Activity ->
Give back an exact copy of the lines in the records below, from the line that has "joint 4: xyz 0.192" through the line that has "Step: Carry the", and nothing besides.

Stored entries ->
■ ■ ■ ■

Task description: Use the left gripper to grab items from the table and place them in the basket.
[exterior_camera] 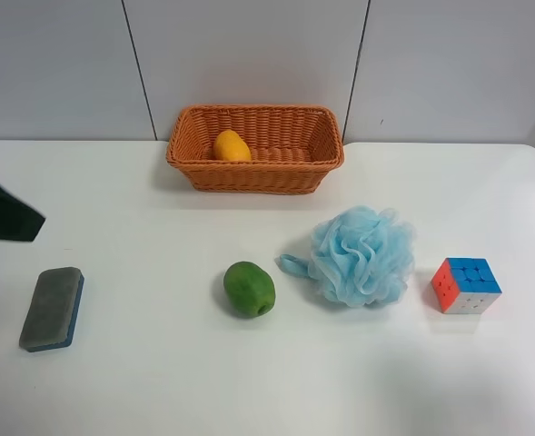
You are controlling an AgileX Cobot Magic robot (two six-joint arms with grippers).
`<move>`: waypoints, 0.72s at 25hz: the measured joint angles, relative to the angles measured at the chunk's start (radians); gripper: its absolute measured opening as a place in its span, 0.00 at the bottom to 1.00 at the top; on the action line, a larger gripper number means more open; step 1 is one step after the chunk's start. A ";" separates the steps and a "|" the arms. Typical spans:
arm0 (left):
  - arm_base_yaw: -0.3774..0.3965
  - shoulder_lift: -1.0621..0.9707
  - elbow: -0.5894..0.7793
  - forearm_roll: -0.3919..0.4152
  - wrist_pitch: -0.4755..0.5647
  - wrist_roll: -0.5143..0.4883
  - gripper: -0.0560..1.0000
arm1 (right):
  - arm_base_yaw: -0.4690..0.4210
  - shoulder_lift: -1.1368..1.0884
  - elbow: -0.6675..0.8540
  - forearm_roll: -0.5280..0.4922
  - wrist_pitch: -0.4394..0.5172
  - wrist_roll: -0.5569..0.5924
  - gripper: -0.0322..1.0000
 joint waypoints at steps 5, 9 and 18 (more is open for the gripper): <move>0.000 -0.198 0.129 -0.029 0.086 0.000 0.99 | 0.000 0.000 0.000 0.000 0.000 0.000 0.99; 0.000 -0.326 0.175 -0.031 0.137 0.000 0.99 | 0.000 0.000 0.000 0.000 0.000 0.000 0.99; 0.152 -0.610 0.277 0.028 0.066 0.001 0.99 | 0.000 0.000 0.000 0.000 0.000 0.000 0.99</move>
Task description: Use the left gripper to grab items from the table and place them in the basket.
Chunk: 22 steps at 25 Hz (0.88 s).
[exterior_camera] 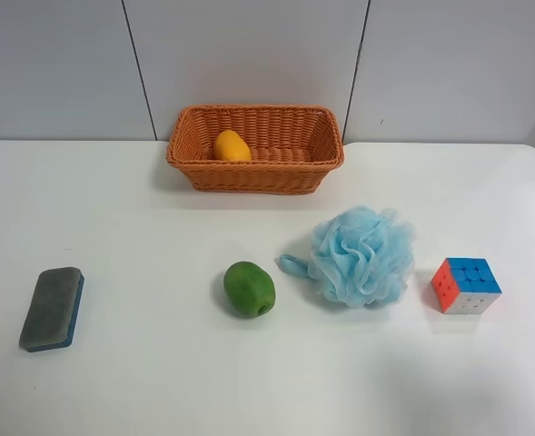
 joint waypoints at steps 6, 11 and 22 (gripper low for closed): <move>0.144 -0.140 0.078 0.015 -0.019 -0.005 0.99 | 0.000 0.000 0.000 0.000 0.000 0.000 0.99; 0.184 -0.233 0.078 0.037 -0.021 -0.008 0.99 | 0.000 0.000 0.000 0.000 0.000 0.000 0.99; 0.185 -0.314 0.085 0.099 -0.022 -0.010 0.99 | 0.000 0.000 0.000 0.000 0.000 0.000 0.99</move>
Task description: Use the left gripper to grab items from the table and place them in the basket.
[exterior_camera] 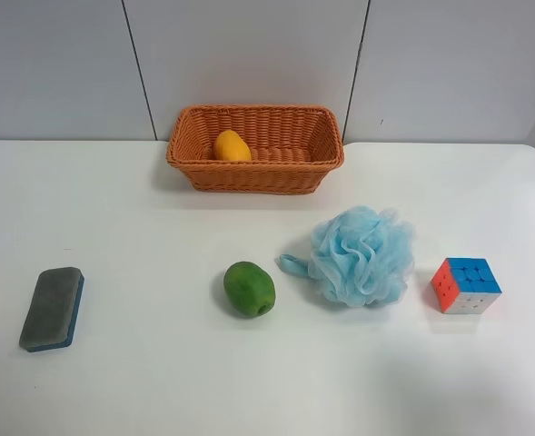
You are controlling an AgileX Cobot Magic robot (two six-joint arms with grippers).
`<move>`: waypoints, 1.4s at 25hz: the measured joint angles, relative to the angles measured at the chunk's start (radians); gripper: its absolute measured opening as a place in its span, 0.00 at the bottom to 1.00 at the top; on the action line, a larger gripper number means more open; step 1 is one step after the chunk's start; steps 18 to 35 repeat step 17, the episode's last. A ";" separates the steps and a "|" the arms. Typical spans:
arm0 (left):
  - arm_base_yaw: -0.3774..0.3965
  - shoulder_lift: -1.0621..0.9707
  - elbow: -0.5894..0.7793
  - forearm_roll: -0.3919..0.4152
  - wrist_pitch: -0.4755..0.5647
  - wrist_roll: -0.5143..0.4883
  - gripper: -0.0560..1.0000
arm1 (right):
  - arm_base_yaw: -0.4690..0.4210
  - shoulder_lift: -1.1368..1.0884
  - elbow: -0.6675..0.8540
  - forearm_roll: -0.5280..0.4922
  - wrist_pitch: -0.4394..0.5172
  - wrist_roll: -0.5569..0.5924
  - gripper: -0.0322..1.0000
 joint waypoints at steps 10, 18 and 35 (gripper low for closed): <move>0.000 0.000 0.000 0.000 0.000 0.000 0.99 | 0.003 0.000 0.000 0.000 0.000 0.000 0.99; 0.000 0.000 0.000 0.000 0.000 0.000 0.99 | 0.006 0.000 0.000 0.000 0.000 0.000 0.99; 0.000 0.000 0.000 0.000 0.000 0.000 0.99 | 0.006 0.000 0.000 0.000 0.000 0.000 0.99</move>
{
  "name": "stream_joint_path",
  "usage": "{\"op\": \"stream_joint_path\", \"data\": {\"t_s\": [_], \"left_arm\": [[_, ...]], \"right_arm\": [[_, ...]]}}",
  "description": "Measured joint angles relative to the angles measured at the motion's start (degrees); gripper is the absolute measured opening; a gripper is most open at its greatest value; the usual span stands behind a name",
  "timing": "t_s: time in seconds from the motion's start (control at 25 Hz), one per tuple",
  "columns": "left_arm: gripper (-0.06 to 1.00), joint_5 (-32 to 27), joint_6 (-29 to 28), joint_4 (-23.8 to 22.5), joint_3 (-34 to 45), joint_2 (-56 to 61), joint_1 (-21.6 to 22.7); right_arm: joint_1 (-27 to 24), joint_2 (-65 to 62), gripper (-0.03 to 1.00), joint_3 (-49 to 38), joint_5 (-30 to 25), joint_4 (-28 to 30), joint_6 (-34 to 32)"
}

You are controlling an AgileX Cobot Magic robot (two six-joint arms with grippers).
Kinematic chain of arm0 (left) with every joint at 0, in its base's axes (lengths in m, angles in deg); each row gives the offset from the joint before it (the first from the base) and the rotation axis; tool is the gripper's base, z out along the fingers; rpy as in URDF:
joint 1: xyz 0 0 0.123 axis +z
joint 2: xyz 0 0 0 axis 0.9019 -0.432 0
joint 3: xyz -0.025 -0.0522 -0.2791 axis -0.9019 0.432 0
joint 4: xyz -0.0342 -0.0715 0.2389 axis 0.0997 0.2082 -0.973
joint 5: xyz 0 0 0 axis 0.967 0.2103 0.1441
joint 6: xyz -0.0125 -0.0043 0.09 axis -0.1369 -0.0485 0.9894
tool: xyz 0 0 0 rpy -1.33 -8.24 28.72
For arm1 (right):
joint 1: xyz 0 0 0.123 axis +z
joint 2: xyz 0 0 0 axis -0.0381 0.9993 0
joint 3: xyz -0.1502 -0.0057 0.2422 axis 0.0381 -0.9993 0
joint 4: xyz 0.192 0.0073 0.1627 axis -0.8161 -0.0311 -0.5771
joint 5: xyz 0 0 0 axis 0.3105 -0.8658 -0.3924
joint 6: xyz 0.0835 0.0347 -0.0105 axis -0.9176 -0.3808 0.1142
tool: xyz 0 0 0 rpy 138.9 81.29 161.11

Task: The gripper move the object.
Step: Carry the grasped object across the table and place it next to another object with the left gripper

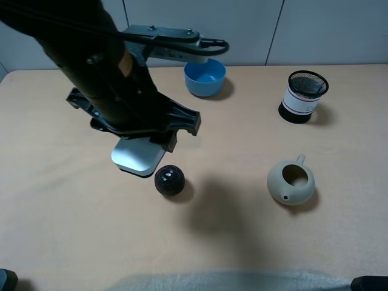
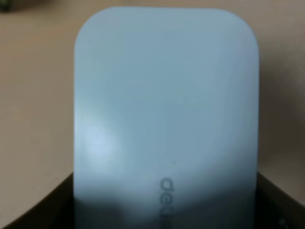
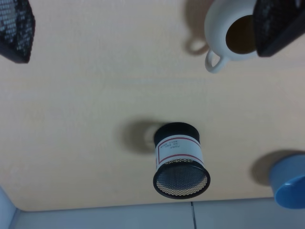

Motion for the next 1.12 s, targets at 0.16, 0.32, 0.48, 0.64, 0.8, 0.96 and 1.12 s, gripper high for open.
{"op": "stream_joint_path", "data": {"t_s": [0.16,0.32,0.48,0.64,0.8,0.96,1.12], "left_arm": [[0.63,-0.13,-0.05,-0.55,-3.63,-4.41,-3.02],[0.63,-0.13,-0.05,-0.63,-5.35,-7.43,-5.65],[0.63,0.11,-0.05,-0.8,-5.53,-9.35,-7.63],[0.63,1.25,-0.17,-1.93,-5.65,-10.86,-8.91],[0.63,3.63,-0.37,-2.96,-5.9,-12.69,-9.05],[0.63,6.68,-0.43,-3.1,-5.9,-15.54,-9.05],[0.63,9.65,-0.49,-3.24,-5.94,-17.97,-9.05]], "right_arm": [[0.0,0.0,0.69,0.0,0.0,0.0,0.0],[0.0,0.0,0.69,0.0,0.07,0.0,0.0],[0.0,0.0,0.69,0.0,0.07,0.0,0.0],[0.0,0.0,0.69,0.0,0.07,0.0,0.0],[0.0,0.0,0.69,0.0,0.07,0.0,0.0],[0.0,0.0,0.69,0.0,0.07,0.0,0.0],[0.0,0.0,0.69,0.0,0.07,0.0,0.0]]}}
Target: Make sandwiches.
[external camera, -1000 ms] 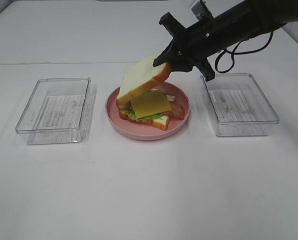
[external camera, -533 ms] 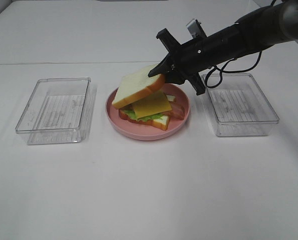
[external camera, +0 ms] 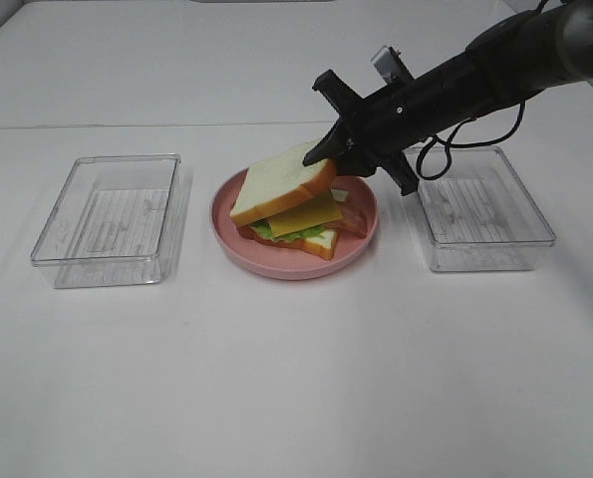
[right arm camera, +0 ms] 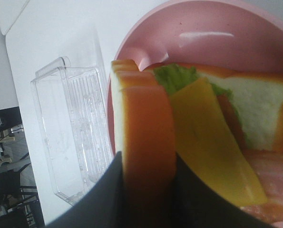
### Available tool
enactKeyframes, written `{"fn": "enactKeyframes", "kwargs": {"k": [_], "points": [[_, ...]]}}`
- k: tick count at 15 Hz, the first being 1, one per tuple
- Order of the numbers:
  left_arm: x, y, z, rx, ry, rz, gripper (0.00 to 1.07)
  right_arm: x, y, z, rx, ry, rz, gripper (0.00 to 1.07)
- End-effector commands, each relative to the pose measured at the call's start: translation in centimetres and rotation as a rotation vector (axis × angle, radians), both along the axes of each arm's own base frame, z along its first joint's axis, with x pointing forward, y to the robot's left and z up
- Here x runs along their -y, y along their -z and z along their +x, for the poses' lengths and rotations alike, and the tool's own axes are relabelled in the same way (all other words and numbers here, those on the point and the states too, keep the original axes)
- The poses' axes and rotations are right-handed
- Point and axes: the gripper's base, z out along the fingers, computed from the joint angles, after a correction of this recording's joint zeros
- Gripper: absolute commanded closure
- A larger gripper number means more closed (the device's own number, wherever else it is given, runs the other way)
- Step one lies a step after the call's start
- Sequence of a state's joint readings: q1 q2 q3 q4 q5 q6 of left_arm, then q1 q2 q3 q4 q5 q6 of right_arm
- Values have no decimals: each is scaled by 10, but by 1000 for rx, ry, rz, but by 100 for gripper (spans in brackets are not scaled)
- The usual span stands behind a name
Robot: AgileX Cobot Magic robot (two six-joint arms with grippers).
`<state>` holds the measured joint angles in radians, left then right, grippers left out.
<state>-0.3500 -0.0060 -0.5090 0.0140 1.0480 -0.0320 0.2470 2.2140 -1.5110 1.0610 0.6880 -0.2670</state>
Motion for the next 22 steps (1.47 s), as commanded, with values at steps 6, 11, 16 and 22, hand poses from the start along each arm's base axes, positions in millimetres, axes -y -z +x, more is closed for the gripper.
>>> {"fn": "enactKeyframes", "kwargs": {"k": [6,11,16,22], "points": [[-1,0,-2,22,3,-9,34,6,-9,-4,46,-72,-95,25],[-1,0,-2,22,3,-9,34,18,-37,-13,76,-123,-240,25],[-1,0,-2,22,3,-9,34,38,-99,-40,174,-283,-452,25],[-1,0,-3,27,12,2,34,76,-195,-114,248,-378,-684,26]]}}
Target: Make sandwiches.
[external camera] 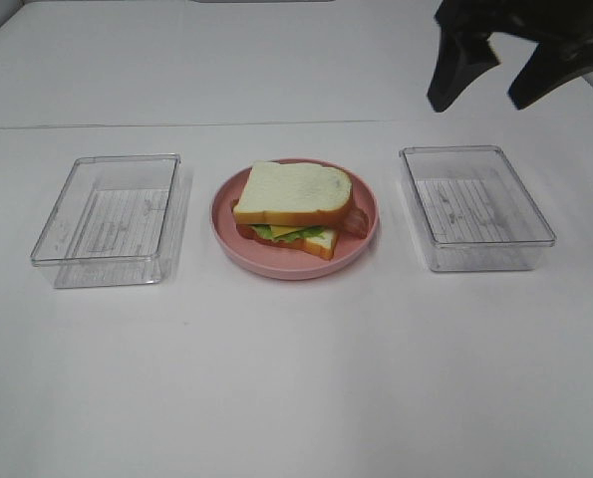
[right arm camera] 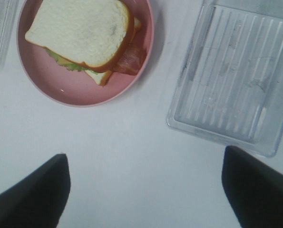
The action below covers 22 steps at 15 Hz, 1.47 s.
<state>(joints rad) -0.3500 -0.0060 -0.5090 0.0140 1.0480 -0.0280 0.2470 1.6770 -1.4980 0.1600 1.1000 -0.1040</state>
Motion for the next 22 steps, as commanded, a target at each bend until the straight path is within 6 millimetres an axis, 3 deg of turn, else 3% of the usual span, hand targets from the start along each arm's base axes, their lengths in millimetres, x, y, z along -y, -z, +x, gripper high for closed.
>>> {"fn": "enactKeyframes", "kwargs": {"k": [1,4,5,7,10,11,14,18,22], "points": [[0,0,-3,27,16,1,34,13,-27,-38,38,16,-18,26],[0,1,-2,25,16,1,34,29,-36,-104,75,29,-4,26],[0,1,-2,25,16,1,34,38,-26,-137,63,38,-4,26],[0,1,-2,25,16,1,34,50,-9,-184,79,39,-3,26],[0,1,-2,25,16,1,34,61,17,-231,97,40,2,26],[0,1,-2,25,16,1,34,69,33,-261,165,31,17,26],[0,1,-2,25,16,1,34,76,45,-290,294,-22,25,26],[0,1,-2,24,16,2,34,84,41,-324,578,-34,90,26],[0,1,-2,25,16,1,34,86,41,-331,625,-32,106,26]]}}
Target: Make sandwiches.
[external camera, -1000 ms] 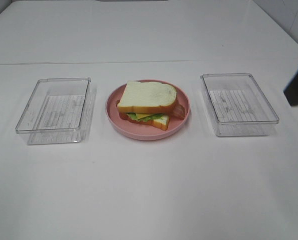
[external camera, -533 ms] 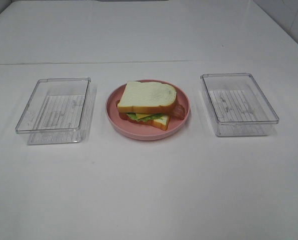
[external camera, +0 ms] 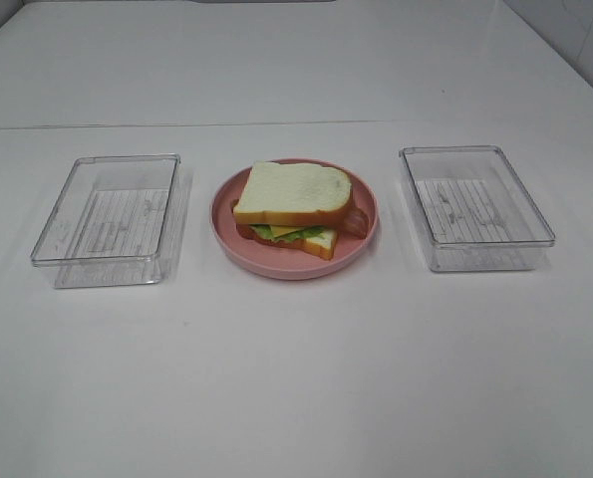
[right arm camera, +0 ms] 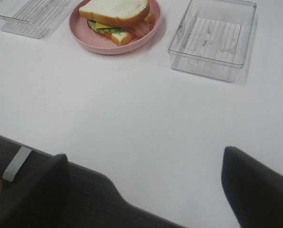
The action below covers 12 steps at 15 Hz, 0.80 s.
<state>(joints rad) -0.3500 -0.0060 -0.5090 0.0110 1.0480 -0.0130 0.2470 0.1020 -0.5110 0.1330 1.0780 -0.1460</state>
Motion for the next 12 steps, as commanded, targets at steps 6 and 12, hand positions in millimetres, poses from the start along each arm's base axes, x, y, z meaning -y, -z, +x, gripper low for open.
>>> {"fn": "enactKeyframes", "kwargs": {"k": [6,12], "points": [[-1,1,-2,21,8,-9,34,0,1,0,15,-6,2,26],[1,1,-3,22,-236,-6,34,-1,0,1,19,179,7,26]]}}
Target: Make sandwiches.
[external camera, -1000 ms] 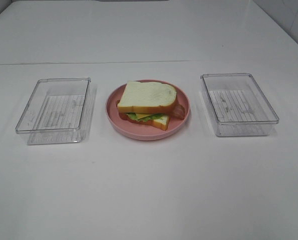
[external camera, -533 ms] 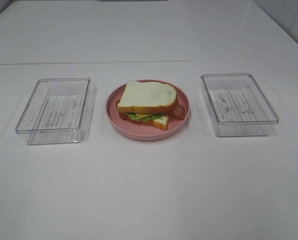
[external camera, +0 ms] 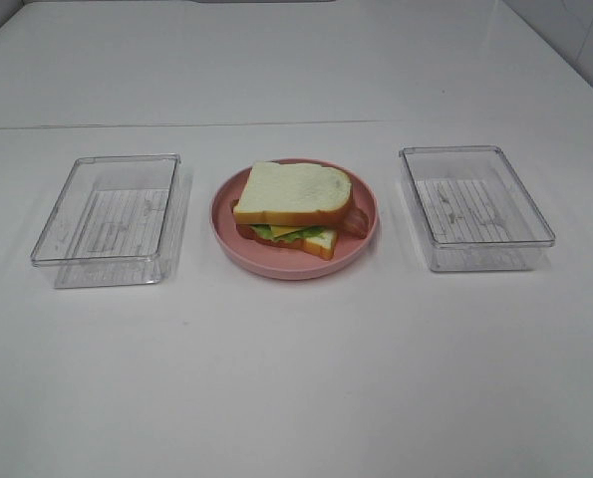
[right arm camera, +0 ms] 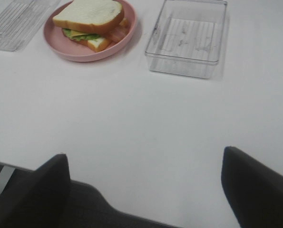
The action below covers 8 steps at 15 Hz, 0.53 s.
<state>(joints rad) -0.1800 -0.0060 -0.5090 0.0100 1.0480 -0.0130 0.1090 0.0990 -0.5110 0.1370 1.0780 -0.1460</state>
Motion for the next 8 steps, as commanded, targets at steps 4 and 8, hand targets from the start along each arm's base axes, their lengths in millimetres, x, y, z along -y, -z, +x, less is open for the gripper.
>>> {"fn": "enactKeyframes", "kwargs": {"k": [4,8], "points": [[2,1,-2,23,-247,-1,34,-1,1,-15,120,96,15,26],[2,1,-3,26,-248,-1,34,-2,1,-15,124,118,18,26]]}}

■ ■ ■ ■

Written response ->
joint 4: xyz 0.192 0.0073 0.1627 axis -0.8161 -0.0311 -0.5771
joint 5: xyz 0 0 0 axis 0.3105 -0.8658 -0.3924
joint 6: xyz 0.0835 0.0347 -0.0105 axis -0.9176 -0.3808 0.1142
tool: xyz 0 0 0 rpy 138.9 81.29 161.11

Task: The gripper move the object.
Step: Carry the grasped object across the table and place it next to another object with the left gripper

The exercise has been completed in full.